Es un fenómeno importado. Hace ya dos años, The New York Times publicó un reportaje hablando de usuarios de Twitter que se endosaban 3.000 dólares mensuales (2.300 euros) por dejar que empresas usaran su cuenta. “No es nuevo, ya pasó antes con los blogs. El prestigio de muchos se fue a pique cuando se empezó a ver claro que colgaban informaciones patrocinadas sin decir que lo eran. A mí no me parece mal que paguen por tuit, siempre y cuando quede claro que han pagado”, dice Mikel López Iturriaga, El Comidista.
La idea de que este es un fenómeno inevitable, y no necesariamente negativo, es compartida por muchos, como el catedrático de Antropología Social Carles Freixa. “El sistema tiene una capacidad de fagocitación extraordinaria, y una parte de cualquier movimiento acaba irremediablemente siendo devorado. Sin embargo, al hacerlo, el mismo sistema se transforma e incorpora algo de la innovación que viene de los márgenes. Con los blogueros actuales puede estar pasando algo semejante: al marcar tendencia están señalando la dirección del cambio y el interés de las marcas por ellos indica que en parte lo están consiguiendo.

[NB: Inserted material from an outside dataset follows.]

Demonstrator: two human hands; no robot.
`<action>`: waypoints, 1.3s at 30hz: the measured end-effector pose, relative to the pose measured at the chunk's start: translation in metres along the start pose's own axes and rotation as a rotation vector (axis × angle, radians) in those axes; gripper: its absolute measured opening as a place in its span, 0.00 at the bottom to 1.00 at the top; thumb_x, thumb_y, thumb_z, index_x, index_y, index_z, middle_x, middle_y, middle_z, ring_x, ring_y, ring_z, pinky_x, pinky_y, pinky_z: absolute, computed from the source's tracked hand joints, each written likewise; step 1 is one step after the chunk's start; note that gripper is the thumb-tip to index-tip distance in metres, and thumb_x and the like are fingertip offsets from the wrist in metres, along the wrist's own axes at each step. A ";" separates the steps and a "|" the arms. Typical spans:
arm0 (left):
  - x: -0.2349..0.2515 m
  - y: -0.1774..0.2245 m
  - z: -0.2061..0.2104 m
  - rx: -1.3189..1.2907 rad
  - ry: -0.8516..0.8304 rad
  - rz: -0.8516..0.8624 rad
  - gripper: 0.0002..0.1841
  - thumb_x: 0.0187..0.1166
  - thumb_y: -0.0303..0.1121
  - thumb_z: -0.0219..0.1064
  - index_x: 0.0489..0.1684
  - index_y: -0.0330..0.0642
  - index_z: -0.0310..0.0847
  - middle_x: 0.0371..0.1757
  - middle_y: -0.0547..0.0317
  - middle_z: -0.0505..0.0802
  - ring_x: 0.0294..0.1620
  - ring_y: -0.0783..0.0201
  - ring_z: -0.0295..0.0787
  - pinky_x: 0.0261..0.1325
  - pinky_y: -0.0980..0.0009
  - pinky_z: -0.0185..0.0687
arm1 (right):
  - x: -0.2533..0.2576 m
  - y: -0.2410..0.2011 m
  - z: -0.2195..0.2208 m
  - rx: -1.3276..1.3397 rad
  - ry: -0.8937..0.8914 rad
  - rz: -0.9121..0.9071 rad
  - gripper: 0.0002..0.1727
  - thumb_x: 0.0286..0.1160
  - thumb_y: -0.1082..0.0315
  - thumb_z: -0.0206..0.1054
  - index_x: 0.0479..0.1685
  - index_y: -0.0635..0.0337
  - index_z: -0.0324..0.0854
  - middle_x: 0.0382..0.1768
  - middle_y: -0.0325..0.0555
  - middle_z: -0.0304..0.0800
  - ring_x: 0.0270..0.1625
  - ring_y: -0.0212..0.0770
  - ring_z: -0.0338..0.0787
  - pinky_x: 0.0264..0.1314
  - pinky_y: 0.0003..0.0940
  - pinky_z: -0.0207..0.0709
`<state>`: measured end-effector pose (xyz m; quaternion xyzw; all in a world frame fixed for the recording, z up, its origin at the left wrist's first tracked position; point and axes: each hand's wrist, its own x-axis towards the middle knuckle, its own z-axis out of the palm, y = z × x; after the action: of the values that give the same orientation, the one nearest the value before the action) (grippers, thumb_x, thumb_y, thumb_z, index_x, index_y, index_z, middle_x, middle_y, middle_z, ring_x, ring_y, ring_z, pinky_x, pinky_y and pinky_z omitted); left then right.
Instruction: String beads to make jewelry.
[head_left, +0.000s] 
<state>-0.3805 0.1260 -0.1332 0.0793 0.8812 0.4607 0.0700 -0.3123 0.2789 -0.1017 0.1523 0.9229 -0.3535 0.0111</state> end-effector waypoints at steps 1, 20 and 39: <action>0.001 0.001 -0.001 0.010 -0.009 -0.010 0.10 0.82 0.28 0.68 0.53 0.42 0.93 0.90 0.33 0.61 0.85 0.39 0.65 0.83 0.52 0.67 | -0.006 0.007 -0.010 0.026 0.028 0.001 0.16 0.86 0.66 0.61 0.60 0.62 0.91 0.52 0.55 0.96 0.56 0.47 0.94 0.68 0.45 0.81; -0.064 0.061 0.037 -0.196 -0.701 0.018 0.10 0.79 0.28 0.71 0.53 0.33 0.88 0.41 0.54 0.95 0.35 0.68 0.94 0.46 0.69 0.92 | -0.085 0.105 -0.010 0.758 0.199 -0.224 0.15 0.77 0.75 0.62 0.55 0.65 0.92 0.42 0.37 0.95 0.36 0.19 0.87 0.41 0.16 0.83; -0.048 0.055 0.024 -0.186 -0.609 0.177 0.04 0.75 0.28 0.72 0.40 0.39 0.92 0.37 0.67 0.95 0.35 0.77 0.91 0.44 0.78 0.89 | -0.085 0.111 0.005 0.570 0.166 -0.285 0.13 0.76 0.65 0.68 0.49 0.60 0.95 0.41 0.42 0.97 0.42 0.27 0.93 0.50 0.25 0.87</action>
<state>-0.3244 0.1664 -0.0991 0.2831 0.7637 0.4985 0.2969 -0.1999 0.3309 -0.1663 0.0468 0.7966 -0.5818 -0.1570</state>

Siempre habrá algunos que se mantengan puros y otros que acepten entrar en la lógica comercial (lo que no tiene por qué ser negativo si se respetan ciertos códigos éticos). La clave es cómo evitar los monopolios y, sobre todo, los oligopolios. Además, siempre habrá innovadores que inventen nuevos ámbitos de libertad no controlados por el poder”.
La última frontera es usted. Y no es un mal negocio ¿Recuerdan la primera de las ofertas que aparecía en este texto? ¿Saben cuánto pagaban? “Creo que eran 2.000 o 2.500 euros”. Él dijo que no. Pero usted, ¿qué haría?